If you do need or want to generate appearance streams, you must provide the class you wish
to use to accomplish this task. There are two possible implementations provided with
pikepdf: pikepdf.form.DefaultAppearanceStreamGenerator and
pikepdf.form.ExtendedAppearanceStreamGenerator. To use either of these, simply pass
the class as the second argument to the constructor:
>>> from pikepdf.form import Form, DefaultAppearanceStreamGenerator
>>> form = Form(pdf, DefaultAppearanceStreamGenerator)
The differences between these two options is explained in the documentation for each class.
Lastly, you may implement your own class for generating appearance streams that better
fits your specific use case. It must implement the interface provided by
pikepdf.form.AppearanceStreamGenerator.
After filling a form, you may also wish to flatten it. This converts the interactive form fields into normal, un-editable text. This can be done as follows:
pdf.flatten_annotations()
Generating appearance streams is required if you wish to flatten the form.
Text Fields
Text fields can either resemble an HTML text input, or an HTML textarea, as well as a
password field, file upload, or rich text input. pikepdf supports only the first two
options, which can be distinguished from one another using the is_multiline property.
The underlying value of the text field is stored in the value property. The field
may also have a default_value which should be used when resetting the form.
>>> text_field = form['MyTextField']
>>> text_field.is_multiline
False
>>> text_field.default_value
''
>>> text_field.value
''
>>> text_field.max_length
75
>>> text_field.value = "Hello World!"
Checkbox Fields
Checkbox fields behave somewhat similarly to what you might be familiar with working with
HTML forms in JavaScript.
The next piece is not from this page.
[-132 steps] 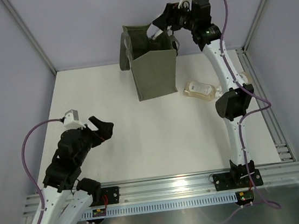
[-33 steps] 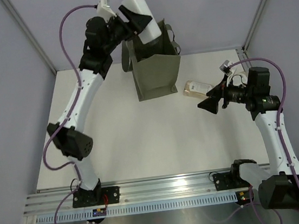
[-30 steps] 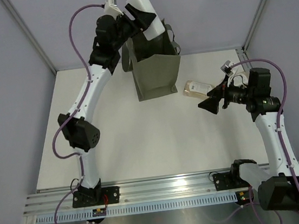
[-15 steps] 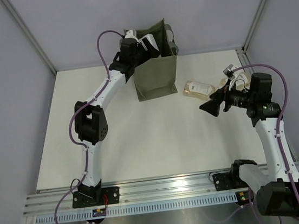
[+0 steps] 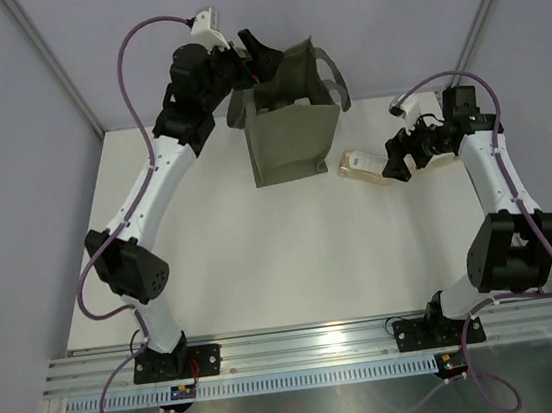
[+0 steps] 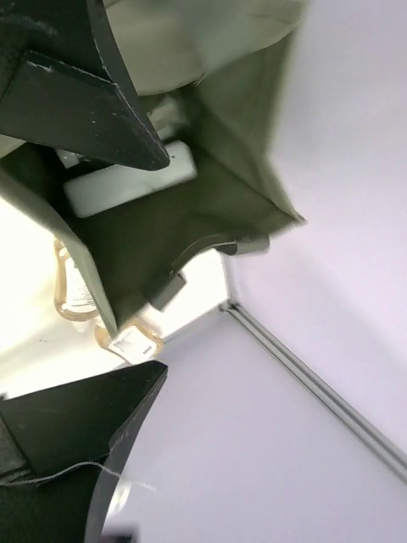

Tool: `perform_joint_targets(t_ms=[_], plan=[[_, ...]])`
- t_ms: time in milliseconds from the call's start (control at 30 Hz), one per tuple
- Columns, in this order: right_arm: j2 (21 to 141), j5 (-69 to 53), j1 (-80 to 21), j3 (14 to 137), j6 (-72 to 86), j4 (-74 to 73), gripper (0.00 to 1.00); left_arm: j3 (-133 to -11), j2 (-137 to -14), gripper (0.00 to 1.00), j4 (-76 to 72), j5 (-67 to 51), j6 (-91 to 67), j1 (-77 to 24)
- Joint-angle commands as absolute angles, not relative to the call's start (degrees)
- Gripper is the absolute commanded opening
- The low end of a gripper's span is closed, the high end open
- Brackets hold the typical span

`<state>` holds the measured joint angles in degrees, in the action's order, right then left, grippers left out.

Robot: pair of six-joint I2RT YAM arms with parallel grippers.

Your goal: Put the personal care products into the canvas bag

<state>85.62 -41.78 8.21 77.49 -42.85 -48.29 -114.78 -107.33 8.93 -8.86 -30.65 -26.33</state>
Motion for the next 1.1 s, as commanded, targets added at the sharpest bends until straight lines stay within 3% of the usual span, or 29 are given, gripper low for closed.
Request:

There is a checked property which will tell you if the box
is checked or not. If access to the underlying value is needed, it can be fetched via the
value property.
Unlike HTML checkboxes, however, there is a value for both the on and off states, and
thus value will return different values depending on if the box is checked or not. The
value for an off state will be a pikepdf.Name with the value “/Off”. The value for the
on state is variable, and can be retrieved from the on_value property.
>>> checkbox_field = form['MyCheckbox']
>>> checkbox.checked
False
>>> checkbox.value
pikepdf.Name("/Off")
>>> checkbox.on_value
pikepdf.Name("/Yes")
>> checkbox.states
(pikepdf.Name("/Yes"), pikepdf.Name("/Off"))
>>> checkbox.checked = True
>>> checkbox.value
pikepdf.Name("/Yes")
Choice Fields
Choice fields may be either list boxes or comboboxes, as determined by the is_combobox
property. If the field is a combobox, it may optionally have an editable text box attached
to it, as shown by the allows_edit property. Editable choice fields may store
arbitrary values, but otherwise choice fields are limited to those options which are
returned via the options property.
>>> field = form['MyChoiceField']
>>> field.is_combobox
True
>>> field.allows_edit
False
>>> field.options[0].display_name
"Pike"
>>> field.options[2].select()
>>> field.value
"Trout"
>>> field.value = "Pike"
Signature Fields
pikepdf does not support signature fields, but does include a utility function to stamp an image over the top of the field’s bounding box. The stamped image must be a PDF.
>>> form_pdf = Pdf.open(...)
>>> sig_pdf = Pdf.open(...)
>>> form = Form(form_pdf)
>>> form['MySigField'].stamp_overlay(sig_pdf.pages[0])
To stamp an image that is not already a PDF, you will need to use an image processing library, such as Pillow to convert it:
>>> from PIL import Image
>>> img = Image.open(img).convert('RGB')
>>> img_as_pdf = BytesIO()
>>> img.save(img_as_pdf, 'pdf')
>>> img_as_pdf.seek(0)
>>> sig_pdf = Pdf.open(img_as_pdf)